BROWNSVILLE, Texas (RNS) — Sister Norma Pimentel remembers well the first time her new bishop joined the religious sisters in the Diocese of Brownsville at one of their gatherings.
He came into the kitchen where she was preparing plates of tamales, and “he begins doing what I’m doing,” recalled Pimentel, a Missionaries of Jesus sister who has gained an international profile for her work with migrants as the executive director of Catholic Charities of the Rio Grande Valley.
“I had never seen (that) from another bishop,” she told RNS in a Spanish interview on Dec. 12, explaining that a bishop would typically sit down and the sisters would serve him. “He doesn’t want to distinguish himself as special, just one among us,” said Pimentel, who also leads the women religious of the diocese.

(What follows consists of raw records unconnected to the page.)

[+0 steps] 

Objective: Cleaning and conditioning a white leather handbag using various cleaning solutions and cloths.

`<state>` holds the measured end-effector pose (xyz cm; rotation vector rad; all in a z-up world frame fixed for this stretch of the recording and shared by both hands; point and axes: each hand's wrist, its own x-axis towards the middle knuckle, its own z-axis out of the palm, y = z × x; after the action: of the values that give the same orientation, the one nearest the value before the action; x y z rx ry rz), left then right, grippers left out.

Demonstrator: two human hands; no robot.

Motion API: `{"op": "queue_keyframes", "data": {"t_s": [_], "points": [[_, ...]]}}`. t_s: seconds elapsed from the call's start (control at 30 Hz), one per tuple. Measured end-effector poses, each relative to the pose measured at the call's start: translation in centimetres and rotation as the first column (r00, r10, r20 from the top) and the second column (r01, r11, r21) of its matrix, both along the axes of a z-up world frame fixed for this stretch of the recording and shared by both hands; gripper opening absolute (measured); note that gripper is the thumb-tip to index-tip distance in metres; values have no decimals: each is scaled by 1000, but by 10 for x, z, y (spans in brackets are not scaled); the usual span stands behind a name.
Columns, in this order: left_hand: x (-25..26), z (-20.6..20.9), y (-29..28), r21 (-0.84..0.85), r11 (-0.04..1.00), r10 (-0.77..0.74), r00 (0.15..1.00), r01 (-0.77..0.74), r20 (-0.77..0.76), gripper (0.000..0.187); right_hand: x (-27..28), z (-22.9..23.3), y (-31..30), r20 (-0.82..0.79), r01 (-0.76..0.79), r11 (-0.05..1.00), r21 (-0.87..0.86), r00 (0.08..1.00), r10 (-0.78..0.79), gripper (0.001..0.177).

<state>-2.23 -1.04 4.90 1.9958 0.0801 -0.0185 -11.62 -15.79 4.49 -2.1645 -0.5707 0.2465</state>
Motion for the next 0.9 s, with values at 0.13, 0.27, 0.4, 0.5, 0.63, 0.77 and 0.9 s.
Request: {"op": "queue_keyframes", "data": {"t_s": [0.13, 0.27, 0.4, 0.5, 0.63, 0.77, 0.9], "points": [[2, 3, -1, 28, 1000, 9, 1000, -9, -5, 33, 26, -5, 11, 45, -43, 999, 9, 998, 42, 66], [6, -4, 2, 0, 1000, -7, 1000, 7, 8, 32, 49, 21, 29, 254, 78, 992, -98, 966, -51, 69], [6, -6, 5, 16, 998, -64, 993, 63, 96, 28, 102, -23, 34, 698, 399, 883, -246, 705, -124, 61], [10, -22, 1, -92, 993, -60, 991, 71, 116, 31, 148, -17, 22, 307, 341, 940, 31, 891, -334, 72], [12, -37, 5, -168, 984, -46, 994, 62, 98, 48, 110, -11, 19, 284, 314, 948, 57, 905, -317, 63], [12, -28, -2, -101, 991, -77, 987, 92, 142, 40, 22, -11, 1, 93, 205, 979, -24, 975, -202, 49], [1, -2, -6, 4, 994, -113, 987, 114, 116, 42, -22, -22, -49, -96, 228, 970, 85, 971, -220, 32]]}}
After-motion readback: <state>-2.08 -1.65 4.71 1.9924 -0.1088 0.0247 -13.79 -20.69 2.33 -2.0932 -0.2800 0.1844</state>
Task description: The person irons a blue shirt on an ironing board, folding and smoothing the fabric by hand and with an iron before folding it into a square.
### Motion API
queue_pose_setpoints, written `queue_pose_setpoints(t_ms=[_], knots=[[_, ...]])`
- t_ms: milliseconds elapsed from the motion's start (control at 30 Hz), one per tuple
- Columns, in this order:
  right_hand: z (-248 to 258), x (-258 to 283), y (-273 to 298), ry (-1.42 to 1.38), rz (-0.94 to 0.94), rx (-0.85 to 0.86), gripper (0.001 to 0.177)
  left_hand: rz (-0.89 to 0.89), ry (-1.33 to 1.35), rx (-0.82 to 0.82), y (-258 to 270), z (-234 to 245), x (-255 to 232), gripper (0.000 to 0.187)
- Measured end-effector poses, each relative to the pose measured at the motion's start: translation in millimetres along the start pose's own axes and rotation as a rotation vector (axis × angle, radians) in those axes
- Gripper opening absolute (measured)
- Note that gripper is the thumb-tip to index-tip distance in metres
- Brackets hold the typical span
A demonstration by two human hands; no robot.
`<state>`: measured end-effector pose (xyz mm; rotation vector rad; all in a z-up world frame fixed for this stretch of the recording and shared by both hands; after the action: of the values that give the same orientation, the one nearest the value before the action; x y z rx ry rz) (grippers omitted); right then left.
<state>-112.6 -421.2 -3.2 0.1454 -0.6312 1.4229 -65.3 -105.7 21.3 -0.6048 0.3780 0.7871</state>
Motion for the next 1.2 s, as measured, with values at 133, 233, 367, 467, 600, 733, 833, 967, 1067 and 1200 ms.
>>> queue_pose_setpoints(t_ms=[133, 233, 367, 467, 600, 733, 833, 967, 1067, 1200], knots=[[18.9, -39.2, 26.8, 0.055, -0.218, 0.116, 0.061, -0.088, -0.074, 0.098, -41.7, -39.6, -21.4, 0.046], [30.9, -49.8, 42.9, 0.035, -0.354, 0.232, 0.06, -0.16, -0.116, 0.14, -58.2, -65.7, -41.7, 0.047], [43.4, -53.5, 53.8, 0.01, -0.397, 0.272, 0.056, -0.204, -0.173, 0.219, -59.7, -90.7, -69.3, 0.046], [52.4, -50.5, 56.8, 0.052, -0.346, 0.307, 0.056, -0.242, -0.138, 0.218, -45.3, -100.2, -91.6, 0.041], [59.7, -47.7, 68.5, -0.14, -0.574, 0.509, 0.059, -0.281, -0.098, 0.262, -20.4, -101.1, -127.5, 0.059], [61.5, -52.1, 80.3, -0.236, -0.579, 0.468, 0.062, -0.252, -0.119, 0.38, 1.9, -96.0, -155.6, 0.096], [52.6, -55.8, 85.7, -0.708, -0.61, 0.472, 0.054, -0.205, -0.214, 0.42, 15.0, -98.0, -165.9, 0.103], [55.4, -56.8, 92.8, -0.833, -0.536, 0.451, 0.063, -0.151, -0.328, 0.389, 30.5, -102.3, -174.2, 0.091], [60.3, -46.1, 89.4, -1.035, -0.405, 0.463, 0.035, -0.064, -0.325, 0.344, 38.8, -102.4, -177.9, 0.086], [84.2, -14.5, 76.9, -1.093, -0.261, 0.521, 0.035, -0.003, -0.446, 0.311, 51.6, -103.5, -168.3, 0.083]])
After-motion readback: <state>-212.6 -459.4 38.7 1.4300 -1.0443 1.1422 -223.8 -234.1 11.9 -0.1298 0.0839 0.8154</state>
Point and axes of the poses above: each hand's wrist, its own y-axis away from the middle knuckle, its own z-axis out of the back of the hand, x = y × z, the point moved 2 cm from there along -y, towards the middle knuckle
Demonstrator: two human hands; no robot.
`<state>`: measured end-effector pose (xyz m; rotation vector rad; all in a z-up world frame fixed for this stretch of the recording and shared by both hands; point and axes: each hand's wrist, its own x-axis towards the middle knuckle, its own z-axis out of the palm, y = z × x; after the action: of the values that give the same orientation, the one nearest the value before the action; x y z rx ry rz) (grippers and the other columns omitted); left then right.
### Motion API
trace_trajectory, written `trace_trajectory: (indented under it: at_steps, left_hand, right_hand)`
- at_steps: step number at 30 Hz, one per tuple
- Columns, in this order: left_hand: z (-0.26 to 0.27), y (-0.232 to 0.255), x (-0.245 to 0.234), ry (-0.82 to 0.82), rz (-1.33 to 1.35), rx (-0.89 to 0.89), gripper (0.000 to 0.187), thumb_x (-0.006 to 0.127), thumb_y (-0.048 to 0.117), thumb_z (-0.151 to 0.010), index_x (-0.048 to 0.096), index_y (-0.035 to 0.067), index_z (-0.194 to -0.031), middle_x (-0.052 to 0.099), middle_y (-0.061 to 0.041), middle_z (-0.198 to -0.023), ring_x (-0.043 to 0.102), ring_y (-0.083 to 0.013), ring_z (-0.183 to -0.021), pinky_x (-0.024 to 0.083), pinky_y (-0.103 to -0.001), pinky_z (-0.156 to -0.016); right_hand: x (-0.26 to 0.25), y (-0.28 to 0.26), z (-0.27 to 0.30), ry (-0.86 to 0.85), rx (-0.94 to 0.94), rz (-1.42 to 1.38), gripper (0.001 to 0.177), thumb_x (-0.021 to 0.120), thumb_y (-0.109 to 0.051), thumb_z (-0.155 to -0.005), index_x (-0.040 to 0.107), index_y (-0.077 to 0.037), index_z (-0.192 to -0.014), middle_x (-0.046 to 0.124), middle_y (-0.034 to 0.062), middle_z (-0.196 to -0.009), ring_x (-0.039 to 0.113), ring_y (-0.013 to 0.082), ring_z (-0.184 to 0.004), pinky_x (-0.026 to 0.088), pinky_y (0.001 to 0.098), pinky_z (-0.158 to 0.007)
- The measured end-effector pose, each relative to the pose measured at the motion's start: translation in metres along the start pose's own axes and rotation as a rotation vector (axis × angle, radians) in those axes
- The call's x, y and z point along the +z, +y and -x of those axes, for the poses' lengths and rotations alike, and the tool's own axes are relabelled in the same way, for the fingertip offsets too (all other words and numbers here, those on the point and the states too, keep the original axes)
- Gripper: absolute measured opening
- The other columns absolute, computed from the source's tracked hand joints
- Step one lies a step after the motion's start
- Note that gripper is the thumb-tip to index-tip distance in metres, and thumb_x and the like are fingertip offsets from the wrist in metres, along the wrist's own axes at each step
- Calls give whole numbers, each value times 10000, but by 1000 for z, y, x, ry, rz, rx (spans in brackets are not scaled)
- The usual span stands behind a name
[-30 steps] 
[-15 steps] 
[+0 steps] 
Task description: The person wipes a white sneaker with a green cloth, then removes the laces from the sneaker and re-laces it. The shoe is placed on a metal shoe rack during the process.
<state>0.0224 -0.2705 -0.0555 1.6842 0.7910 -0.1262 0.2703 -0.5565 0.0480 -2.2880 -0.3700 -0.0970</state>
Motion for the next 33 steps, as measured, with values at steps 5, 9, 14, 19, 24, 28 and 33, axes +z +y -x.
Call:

For his part, Bishop Daniel Flores says that when Pimentel calls him and makes a request, like asking him to call another bishop to smooth the way for migrants leaving the diocese for another part of the country, his answer is: “Yes, Sister, I’ll do it.”
“My attitude as a bishop is if you have someone who knows what they’re doing, let them do it,” said Flores about the sister named among Time magazine’s 100 most influential people of 2020.
The relationship between Pimentel, dubbed by some media outlets as “the pope’s …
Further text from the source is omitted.